In the records that follow, find the line with "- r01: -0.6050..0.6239"; from there, retype every line exactly through the line with "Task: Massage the", which also belongs to the answer.

+--

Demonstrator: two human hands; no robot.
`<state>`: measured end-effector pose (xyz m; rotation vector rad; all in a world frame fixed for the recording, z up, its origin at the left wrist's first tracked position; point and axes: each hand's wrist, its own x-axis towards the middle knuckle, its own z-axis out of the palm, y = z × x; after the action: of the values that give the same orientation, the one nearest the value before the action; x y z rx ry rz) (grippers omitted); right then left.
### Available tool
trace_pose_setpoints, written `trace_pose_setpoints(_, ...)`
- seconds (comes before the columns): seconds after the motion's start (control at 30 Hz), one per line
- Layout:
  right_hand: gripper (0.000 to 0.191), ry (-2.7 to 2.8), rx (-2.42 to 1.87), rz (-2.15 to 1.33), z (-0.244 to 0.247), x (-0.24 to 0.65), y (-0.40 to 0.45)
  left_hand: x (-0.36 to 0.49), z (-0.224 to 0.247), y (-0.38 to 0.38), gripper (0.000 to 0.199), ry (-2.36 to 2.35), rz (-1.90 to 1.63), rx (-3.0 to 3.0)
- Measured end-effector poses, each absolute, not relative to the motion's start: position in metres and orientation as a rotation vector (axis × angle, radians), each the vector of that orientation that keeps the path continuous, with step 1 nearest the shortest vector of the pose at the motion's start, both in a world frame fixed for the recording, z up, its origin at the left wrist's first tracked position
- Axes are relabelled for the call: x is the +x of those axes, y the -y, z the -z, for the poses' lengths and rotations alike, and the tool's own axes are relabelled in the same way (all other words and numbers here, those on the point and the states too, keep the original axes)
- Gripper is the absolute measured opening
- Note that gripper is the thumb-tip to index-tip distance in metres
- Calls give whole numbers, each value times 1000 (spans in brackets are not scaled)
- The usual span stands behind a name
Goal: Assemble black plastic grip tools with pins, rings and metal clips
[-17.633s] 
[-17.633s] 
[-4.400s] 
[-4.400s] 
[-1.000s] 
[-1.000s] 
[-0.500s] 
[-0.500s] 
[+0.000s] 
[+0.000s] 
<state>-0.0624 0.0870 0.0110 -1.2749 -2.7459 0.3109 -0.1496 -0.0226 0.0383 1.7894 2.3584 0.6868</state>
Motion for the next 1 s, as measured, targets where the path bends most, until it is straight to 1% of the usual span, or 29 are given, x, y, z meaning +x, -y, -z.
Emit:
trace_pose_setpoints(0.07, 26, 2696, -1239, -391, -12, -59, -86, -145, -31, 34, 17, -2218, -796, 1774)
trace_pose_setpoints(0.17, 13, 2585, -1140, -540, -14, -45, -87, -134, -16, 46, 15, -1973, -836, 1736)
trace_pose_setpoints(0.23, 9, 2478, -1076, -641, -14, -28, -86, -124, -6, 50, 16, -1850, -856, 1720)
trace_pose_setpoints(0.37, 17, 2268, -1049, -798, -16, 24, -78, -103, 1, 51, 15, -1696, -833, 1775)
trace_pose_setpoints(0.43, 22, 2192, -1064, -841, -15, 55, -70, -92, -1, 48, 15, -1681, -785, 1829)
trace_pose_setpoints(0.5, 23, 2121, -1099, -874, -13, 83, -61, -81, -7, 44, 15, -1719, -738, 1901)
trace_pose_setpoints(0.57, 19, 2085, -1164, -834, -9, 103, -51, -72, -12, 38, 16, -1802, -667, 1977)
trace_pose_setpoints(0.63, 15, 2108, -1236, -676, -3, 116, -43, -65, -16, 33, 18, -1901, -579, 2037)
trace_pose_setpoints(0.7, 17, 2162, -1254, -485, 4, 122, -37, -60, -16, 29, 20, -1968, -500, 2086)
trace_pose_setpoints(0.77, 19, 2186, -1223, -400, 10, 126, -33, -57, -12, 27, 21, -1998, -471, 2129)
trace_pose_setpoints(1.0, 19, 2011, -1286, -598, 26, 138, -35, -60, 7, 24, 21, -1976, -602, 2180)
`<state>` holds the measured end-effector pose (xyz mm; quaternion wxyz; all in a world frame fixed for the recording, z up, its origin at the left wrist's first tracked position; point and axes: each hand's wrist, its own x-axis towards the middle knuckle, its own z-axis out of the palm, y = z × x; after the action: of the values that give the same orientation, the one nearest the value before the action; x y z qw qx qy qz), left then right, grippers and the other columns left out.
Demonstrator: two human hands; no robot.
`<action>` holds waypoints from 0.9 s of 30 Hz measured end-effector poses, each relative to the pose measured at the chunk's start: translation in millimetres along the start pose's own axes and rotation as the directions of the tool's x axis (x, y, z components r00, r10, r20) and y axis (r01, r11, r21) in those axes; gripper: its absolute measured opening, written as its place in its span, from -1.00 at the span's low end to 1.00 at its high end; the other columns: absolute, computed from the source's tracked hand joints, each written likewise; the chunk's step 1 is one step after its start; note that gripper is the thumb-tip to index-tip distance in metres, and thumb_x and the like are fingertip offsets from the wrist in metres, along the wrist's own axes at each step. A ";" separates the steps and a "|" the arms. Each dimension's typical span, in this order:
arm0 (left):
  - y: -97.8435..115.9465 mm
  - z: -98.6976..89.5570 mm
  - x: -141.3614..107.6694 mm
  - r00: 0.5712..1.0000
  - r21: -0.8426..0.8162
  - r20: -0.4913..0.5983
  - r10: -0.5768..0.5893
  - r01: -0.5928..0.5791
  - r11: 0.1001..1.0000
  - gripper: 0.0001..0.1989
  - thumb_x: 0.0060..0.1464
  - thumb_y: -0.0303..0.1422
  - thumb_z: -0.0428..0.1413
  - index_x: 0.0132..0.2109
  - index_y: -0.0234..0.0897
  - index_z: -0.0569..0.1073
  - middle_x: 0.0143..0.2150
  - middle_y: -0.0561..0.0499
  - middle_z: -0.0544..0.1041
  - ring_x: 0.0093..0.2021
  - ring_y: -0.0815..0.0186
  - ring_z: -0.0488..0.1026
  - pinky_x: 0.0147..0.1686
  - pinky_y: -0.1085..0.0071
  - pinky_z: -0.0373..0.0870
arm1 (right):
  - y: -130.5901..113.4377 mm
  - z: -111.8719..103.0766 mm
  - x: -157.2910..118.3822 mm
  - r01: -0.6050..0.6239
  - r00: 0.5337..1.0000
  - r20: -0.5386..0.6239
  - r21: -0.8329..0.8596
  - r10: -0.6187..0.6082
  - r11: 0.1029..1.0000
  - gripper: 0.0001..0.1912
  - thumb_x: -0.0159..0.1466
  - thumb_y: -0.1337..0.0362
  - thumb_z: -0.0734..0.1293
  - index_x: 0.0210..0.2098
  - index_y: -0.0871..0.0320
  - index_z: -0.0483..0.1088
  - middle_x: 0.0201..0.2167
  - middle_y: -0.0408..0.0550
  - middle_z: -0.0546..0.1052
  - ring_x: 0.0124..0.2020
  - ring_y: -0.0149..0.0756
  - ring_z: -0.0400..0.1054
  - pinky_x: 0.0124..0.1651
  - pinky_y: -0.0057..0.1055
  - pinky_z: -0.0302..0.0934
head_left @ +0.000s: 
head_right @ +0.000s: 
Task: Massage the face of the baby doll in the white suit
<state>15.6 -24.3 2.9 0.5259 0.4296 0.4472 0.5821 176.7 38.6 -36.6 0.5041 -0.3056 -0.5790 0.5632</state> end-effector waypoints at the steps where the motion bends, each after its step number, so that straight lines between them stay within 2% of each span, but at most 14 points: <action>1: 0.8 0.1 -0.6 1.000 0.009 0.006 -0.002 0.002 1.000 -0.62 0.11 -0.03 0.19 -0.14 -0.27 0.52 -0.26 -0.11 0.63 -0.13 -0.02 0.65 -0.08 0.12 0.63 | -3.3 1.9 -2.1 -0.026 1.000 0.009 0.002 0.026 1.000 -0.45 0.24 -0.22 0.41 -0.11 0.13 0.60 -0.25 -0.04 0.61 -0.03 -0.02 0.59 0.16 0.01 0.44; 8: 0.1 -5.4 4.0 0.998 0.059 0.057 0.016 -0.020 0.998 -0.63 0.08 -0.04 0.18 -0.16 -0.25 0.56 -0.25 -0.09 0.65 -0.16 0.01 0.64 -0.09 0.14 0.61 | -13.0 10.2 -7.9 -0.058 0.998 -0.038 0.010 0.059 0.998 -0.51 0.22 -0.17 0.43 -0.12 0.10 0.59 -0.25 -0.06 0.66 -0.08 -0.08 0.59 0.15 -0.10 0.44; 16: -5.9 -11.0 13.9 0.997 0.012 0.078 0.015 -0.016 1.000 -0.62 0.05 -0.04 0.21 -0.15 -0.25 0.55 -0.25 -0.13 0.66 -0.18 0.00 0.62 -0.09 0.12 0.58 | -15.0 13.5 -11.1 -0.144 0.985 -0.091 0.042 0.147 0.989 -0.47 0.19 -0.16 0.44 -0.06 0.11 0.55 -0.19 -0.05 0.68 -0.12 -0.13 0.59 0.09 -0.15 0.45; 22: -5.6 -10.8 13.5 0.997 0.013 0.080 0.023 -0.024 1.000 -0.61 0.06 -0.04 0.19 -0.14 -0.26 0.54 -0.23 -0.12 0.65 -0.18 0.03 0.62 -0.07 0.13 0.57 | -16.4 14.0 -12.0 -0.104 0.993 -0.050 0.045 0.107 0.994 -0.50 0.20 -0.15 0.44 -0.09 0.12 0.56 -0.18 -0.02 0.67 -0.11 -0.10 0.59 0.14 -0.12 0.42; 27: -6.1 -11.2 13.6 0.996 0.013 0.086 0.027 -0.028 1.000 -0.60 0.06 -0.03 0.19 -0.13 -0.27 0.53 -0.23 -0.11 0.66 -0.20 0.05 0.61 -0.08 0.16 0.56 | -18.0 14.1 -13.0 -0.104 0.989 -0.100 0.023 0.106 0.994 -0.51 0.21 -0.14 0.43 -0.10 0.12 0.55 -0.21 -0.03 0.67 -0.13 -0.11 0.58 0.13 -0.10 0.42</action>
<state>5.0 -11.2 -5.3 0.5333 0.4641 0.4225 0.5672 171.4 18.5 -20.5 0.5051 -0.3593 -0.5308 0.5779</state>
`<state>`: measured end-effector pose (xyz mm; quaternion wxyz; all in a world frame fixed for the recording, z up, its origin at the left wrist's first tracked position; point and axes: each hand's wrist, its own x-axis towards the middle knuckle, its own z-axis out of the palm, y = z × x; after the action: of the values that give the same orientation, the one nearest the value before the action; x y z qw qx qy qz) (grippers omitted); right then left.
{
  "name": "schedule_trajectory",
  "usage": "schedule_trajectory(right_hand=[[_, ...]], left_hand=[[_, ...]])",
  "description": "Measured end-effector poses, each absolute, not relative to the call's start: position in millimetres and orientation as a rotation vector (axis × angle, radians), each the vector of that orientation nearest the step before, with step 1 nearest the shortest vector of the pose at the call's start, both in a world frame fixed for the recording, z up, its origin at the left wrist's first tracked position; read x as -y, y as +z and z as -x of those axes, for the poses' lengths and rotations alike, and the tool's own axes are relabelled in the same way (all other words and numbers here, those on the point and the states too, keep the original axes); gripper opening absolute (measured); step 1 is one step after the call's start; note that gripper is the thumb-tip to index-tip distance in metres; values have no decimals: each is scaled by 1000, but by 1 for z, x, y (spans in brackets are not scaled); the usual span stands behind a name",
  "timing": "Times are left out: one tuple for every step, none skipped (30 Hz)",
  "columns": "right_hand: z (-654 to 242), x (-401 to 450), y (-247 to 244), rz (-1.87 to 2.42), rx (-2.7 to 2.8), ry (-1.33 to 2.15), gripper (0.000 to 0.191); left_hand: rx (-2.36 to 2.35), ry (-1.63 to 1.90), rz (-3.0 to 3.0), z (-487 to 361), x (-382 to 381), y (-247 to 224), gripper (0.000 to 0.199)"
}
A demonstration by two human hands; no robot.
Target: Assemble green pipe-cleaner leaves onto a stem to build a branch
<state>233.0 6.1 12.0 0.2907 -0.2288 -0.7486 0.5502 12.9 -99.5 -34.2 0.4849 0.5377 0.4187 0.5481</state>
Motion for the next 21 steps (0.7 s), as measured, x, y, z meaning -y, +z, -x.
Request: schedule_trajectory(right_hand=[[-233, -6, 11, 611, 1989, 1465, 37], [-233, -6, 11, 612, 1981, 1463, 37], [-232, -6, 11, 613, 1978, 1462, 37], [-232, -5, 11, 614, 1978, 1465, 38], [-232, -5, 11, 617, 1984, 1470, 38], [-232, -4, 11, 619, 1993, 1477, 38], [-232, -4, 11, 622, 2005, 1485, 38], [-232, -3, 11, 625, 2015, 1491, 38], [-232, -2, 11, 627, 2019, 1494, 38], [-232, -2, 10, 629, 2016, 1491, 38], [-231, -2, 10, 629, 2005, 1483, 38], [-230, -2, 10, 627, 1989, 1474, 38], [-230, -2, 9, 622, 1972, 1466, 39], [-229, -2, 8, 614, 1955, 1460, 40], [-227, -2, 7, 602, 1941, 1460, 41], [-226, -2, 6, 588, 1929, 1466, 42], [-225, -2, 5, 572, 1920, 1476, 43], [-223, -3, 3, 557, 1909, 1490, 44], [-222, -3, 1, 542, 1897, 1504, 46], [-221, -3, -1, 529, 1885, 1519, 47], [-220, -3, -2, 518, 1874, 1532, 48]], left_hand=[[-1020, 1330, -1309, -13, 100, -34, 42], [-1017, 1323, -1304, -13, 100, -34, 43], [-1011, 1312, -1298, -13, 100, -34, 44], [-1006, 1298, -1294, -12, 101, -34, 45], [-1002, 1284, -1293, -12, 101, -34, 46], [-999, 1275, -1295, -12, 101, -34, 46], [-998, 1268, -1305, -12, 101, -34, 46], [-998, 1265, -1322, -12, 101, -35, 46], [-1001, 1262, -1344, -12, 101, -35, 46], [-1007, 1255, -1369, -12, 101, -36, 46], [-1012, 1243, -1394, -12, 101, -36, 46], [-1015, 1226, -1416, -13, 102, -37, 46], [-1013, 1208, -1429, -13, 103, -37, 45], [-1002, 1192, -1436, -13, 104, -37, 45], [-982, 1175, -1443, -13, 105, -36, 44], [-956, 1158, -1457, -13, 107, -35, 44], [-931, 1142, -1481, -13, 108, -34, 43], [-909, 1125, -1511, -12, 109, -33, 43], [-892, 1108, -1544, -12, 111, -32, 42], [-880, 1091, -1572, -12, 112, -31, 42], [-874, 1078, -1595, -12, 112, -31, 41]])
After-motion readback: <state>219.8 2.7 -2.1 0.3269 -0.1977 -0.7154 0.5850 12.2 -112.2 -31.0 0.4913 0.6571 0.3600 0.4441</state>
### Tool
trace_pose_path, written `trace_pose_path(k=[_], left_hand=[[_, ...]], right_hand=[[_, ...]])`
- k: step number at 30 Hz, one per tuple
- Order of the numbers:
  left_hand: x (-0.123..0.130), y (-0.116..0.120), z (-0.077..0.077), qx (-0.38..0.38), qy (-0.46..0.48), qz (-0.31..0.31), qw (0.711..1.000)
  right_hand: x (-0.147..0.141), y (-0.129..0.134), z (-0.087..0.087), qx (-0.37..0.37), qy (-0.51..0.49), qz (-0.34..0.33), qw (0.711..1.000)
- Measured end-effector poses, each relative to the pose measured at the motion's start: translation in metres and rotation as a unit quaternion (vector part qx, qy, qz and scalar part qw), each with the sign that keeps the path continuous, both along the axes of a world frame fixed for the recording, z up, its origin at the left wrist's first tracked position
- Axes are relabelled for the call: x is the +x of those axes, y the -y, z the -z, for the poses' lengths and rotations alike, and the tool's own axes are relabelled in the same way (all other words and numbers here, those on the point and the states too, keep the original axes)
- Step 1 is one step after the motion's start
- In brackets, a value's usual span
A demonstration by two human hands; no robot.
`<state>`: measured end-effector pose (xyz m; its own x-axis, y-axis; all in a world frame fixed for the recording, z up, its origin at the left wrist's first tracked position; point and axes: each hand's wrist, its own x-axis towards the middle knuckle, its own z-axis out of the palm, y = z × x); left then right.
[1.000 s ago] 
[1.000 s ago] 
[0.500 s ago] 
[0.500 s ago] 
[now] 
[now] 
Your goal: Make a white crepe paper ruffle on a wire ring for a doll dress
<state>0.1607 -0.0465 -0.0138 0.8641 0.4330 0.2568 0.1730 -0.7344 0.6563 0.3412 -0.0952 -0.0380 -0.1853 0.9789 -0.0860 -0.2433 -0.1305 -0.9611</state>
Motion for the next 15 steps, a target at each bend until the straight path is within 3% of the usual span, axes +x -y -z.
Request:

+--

> Result for this exercise:
  - r01: -0.6050..0.6239
  - r00: 0.5337..1.0000
  - r20: -0.5386..0.6239
  - r21: -0.8329..0.8596
  - r10: -0.6187..0.6082
  - r11: 0.1029..1.0000
  - gripper: 0.0001..0.1912
  - thumb_x: -0.0159..0.1466
  - thumb_y: -0.1337..0.0362
  - thumb_z: -0.0734..0.1293
  - index_x: 0.0210..0.2098
  - index_y: -0.0871..0.0320
  - index_z: -0.0483..0.1088
  - middle_x: 0.0201..0.2167
  - middle_y: -0.0408..0.0550
  - middle_z: -0.0546..0.1052
  - ring_x: 0.0124..0.2020
  - ring_y: -0.0149..0.0756
  - ring_z: -0.0400..0.1054
  - pinky_x: 0.0124..0.1651
  - pinky_y: -0.0057..0.1055
  - pinky_z: -0.0302..0.0934
head_left @ +0.000s: 
head_right @ +0.000s: 
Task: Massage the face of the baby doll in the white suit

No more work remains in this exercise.